EXERCISE REQUIREMENTS:
Please repeat every line below exactly, from the first to the last.
=== RECORDED DATA ===
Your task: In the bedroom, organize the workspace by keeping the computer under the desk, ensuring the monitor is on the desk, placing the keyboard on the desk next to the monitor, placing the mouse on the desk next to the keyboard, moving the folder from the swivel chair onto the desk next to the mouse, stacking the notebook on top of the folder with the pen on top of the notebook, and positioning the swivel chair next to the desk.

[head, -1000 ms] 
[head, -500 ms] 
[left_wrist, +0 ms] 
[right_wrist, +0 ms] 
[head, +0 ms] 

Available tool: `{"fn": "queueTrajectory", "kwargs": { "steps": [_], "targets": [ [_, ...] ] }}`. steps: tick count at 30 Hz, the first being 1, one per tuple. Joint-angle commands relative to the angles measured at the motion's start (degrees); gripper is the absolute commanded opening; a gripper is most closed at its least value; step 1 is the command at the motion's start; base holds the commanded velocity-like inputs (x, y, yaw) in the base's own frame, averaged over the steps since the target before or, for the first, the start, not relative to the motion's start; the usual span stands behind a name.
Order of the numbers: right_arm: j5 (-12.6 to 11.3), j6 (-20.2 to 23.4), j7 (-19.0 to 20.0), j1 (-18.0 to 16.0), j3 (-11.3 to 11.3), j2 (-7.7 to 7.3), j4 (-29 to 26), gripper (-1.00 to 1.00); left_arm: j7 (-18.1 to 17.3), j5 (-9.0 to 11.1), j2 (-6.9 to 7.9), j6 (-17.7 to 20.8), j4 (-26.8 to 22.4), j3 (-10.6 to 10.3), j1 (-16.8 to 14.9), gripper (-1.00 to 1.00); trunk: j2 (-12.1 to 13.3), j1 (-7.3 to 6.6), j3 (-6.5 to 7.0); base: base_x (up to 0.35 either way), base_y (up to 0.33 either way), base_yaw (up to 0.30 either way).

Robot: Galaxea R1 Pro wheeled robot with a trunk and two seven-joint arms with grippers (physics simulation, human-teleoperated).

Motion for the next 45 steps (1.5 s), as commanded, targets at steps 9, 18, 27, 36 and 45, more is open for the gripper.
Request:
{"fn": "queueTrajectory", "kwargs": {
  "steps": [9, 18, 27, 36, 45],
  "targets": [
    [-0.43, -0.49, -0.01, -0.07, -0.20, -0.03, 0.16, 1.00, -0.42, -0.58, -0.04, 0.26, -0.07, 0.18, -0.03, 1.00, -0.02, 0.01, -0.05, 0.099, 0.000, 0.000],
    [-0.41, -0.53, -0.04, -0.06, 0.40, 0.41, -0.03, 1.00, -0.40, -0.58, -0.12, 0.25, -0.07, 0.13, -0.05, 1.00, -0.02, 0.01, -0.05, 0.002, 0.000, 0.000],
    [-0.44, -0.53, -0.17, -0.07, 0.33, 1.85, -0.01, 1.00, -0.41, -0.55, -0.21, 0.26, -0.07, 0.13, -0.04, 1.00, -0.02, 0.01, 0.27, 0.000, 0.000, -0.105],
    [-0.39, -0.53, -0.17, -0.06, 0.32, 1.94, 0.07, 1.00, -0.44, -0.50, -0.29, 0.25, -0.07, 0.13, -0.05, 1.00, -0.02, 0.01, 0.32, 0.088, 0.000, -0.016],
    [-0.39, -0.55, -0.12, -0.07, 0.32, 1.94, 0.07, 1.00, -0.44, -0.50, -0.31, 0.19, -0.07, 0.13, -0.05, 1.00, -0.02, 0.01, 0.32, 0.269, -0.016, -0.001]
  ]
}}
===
ANSWER AREA:
Your task: In the bedroom, organize the workspace by keeping the computer under the desk, ensuring the monitor is on the desk, placing the keyboard on the desk next to the monitor, placing the mouse on the desk next to the keyboard, moving the folder from the swivel chair onto the desk next to the mouse, stacking the notebook on top of the folder with the pen on top of the notebook, and positioning the swivel chair next to the desk.

[head, -1000 ms] 
[head, -500 ms] 
[left_wrist, +0 ms] 
[right_wrist, +0 ms] 
[head, +0 ms] 

Available tool: `{"fn": "queueTrajectory", "kwargs": { "steps": [_], "targets": [ [_, ...] ] }}`. steps: tick count at 30 Hz, the first being 1, one per tuple. Joint-angle commands relative to the angles measured at the motion's start (degrees); gripper is the absolute commanded opening; a gripper is most closed at its least value; step 1 is the command at the motion's start; base holds the commanded velocity-like inputs (x, y, yaw) in the base's own frame, averaged over the steps since the target before or, for the first, the start, not relative to the motion's start; the usual span stands behind a name.
Order of the numbers: right_arm: j5 (-12.6 to 11.3), j6 (-20.2 to 23.4), j7 (-19.0 to 20.0), j1 (-18.0 to 16.0), j3 (-11.3 to 11.3), j2 (-7.7 to 7.3), j4 (-29 to 26), gripper (-1.00 to 1.00); left_arm: j7 (-18.1 to 17.3), j5 (-9.0 to 11.1), j2 (-6.9 to 7.9), j6 (-17.7 to 20.8), j4 (-26.8 to 22.4), j3 (-10.6 to 10.3), j1 (-16.8 to 14.9), gripper (-1.00 to 1.00); trunk: j2 (-12.1 to 13.3), j1 (-7.3 to 6.6), j3 (-6.5 to 7.0); base: base_x (up to 0.35 either way), base_y (up to 0.33 either way), base_yaw (up to 0.30 either way).

Robot: Galaxea R1 Pro wheeled robot with a trunk and two seven-joint arms with grippers (physics simulation, human-teleoperated).

Motion for the next 45 steps (1.5 s), as commanded, targets at steps 9, 18, 27, 36 and 45, more is open for the gripper.
Request:
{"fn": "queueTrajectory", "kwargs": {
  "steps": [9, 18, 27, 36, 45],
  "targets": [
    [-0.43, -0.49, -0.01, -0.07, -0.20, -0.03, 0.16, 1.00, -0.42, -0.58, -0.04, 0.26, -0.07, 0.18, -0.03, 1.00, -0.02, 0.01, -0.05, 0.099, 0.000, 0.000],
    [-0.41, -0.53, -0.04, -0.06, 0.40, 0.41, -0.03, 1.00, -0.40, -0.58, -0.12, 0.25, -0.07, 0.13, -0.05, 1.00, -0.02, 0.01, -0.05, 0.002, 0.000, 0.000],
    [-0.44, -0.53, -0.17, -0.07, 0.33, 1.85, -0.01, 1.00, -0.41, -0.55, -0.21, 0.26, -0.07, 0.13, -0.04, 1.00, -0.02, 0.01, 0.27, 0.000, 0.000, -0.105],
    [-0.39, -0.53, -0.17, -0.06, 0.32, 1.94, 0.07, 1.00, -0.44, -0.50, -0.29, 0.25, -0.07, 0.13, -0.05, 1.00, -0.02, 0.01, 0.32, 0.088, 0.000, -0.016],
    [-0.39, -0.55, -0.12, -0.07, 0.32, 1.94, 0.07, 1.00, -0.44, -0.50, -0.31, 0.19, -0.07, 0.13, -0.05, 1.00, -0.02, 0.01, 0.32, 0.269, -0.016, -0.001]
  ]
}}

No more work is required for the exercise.